Giulio Maria Esposito

esposito1Sono dell’idea che se un libro ti piace, per davvero, lo capisci subito. Ti bastano quindici, venti pagine, uno, due capitoli e già puoi dire se il libro ti ha colpito, se ti piacerà. Personalmente, quando, dopo queste famose 20 pagine, ho capito che il libro mi piace, lo divoro: non riesco a smettere di leggere, ho bisogno di sapere come andrà a finire, sono capace di non dormire pur di arrivare alla fine.
Con “Testa, Mani e Cuore” è andata esattamente così: l’ho iniziato e non sono più riuscito ad alzare la testa dal libro fino a quando non sono arrivato alla lettera di Antonietta a Cosimo.
“Testa, Mani e Cuore” mi ha coinvolto per due semplici motivi:
1) Parla di lavori fatti come si deve.
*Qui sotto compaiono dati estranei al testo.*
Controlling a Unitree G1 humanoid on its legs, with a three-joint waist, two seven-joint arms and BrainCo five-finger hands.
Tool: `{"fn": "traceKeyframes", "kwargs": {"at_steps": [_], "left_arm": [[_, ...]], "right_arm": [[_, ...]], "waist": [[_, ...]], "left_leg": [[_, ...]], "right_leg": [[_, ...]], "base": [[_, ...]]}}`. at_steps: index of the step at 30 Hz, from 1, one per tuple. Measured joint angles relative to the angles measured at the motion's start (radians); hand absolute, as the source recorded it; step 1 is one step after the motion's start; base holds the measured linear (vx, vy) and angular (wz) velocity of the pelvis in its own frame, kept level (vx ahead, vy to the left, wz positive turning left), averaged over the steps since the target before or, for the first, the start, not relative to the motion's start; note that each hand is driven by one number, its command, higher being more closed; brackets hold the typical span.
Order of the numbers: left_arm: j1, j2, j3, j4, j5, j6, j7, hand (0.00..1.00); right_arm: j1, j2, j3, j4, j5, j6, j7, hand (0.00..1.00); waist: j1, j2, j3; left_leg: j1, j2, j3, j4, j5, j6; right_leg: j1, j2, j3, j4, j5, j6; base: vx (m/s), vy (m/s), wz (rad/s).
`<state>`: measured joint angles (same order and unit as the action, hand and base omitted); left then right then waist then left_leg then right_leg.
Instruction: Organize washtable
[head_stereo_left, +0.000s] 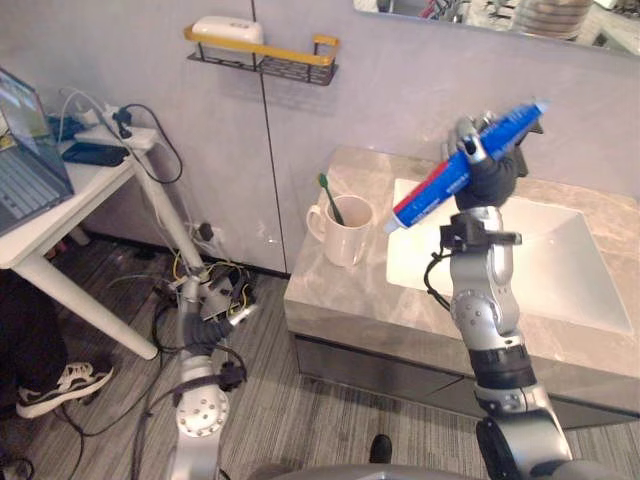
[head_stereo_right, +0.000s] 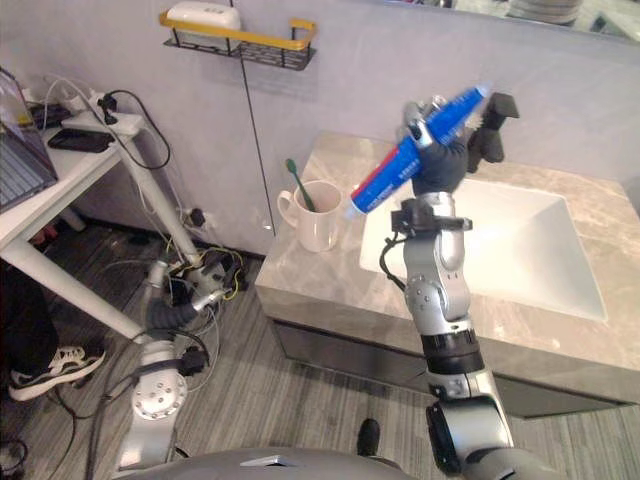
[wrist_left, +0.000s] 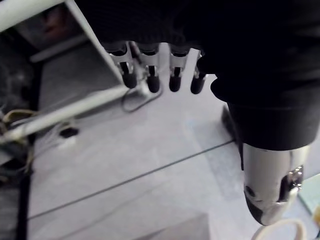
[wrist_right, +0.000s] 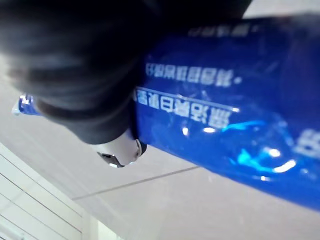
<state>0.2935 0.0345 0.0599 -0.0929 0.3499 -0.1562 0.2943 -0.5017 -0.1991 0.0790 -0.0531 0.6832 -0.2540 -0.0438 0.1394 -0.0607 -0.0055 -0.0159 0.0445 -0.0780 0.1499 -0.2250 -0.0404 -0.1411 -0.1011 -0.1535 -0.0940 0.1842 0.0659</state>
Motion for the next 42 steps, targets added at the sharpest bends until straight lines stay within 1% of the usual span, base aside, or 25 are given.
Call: {"fn": "traceKeyframes", "kwargs": {"at_steps": [1,4,8,14,17,20,29,30,36,42], "left_arm": [[0.001,-0.002,-0.028,0.02,-0.014,0.001,-0.022,0.0],[0.009,-0.001,-0.061,0.024,-0.022,0.001,-0.055,0.0],[0.017,0.0,-0.083,0.064,-0.03,0.0,-0.084,0.0],[0.021,0.006,-0.117,0.099,-0.031,0.0,-0.092,0.0],[0.02,0.009,-0.132,0.114,-0.031,-0.001,-0.092,0.0],[0.021,0.01,-0.139,0.135,-0.031,-0.001,-0.092,0.0],[0.013,0.008,-0.143,0.136,-0.031,-0.002,-0.092,0.0],[0.012,0.009,-0.149,0.143,-0.03,-0.002,-0.092,0.0],[0.006,0.009,-0.158,0.173,-0.03,-0.002,-0.091,0.0],[-0.014,0.01,-0.176,0.181,-0.03,-0.003,-0.089,0.0]], "right_arm": [[-0.037,-0.007,0.021,0.029,-0.028,0.008,-0.001,1.0],[-0.095,-0.019,0.053,0.082,-0.078,0.027,-0.005,1.0],[-0.14,-0.028,0.09,0.102,-0.127,0.032,-0.02,1.0],[-0.256,-0.064,0.157,0.152,-0.225,0.049,-0.032,1.0],[-0.296,-0.072,0.164,0.18,-0.282,0.05,-0.04,1.0],[-0.306,-0.092,0.164,0.18,-0.312,0.05,-0.047,1.0],[-0.307,-0.137,0.145,0.179,-0.337,0.049,-0.073,1.0],[-0.307,-0.138,0.129,0.179,-0.351,0.049,-0.078,1.0],[-0.329,-0.138,0.085,0.178,-0.354,0.047,-0.111,1.0],[-0.33,-0.137,0.074,0.168,-0.365,0.044,-0.115,1.0]], "waist": [[0.011,0.0,0.0],[0.013,0.0,0.0],[0.023,0.0,0.0],[0.035,0.0,0.0],[0.035,0.0,0.0],[0.035,0.0,0.0],[0.034,0.001,0.001],[0.034,0.001,0.001],[0.034,0.002,0.001],[0.034,0.004,0.003]], "left_leg": [[0.0,0.001,-0.002,0.0,0.0,0.0],[-0.004,-0.001,-0.012,0.005,0.0,0.0],[-0.005,-0.005,-0.012,0.004,0.0,0.0],[-0.006,-0.006,-0.014,0.005,0.001,0.001],[-0.011,-0.006,-0.015,0.009,0.001,0.002],[-0.016,-0.006,-0.016,0.008,0.001,0.002],[-0.042,-0.003,-0.02,0.017,0.002,-0.001],[-0.042,-0.003,-0.02,0.017,0.002,-0.001],[-0.042,-0.004,-0.019,0.016,0.002,-0.001],[-0.042,-0.005,-0.019,0.016,0.002,0.0]], "right_leg": [[0.0,0.0,-0.001,0.001,0.0,0.0],[0.0,-0.006,-0.011,0.001,0.001,0.001],[0.0,-0.01,-0.012,0.001,0.004,0.005],[-0.001,-0.011,-0.014,0.001,0.006,0.007],[-0.001,-0.012,-0.016,0.001,0.006,0.007],[-0.002,-0.012,-0.018,0.001,0.006,0.007],[-0.019,-0.009,-0.022,0.001,0.004,0.005],[-0.019,-0.01,-0.022,0.001,0.004,0.005],[-0.021,-0.011,-0.021,0.001,0.004,0.005],[-0.021,-0.011,-0.02,0.001,0.004,0.005]], "base": [[0.08,0.014,0.07],[0.06,0.026,0.1],[0.02,0.018,0.02],[0.0,0.0,0.0],[-0.02,-0.01,0.02],[-0.04,-0.015,0.02],[-0.02,-0.015,0.01],[0.0,0.0,0.0],[0.0,0.0,0.0],[0.0,0.0,0.0]]}}
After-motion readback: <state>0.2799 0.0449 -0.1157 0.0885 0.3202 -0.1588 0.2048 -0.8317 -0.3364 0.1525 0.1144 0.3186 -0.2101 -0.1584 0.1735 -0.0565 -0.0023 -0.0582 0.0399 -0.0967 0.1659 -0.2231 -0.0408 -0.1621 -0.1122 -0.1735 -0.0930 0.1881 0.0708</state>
In un periodo non felicissimo per l’Italia, queste “immagini” sono sempre meno frequenti. Troppo spesso il messaggio che ci viene trasmesso è che l’unico lavoro che serve è quello facile, non quello fatto bene. Esempi come quelli riportati nel libro sono sicuro che farebbero comodo anche a molti di quelli che oggi “guidano” il paese.
2) La realtà delle vite dei personaggi. Il lavoro e la malattia sono temi importanti con i quali la gente si confronta quotidianamente e ciò non ha fatto altro che aiutarmi a legare con le vicende di Cosimo, Libero e di tutti i protagonisti di questo racconto.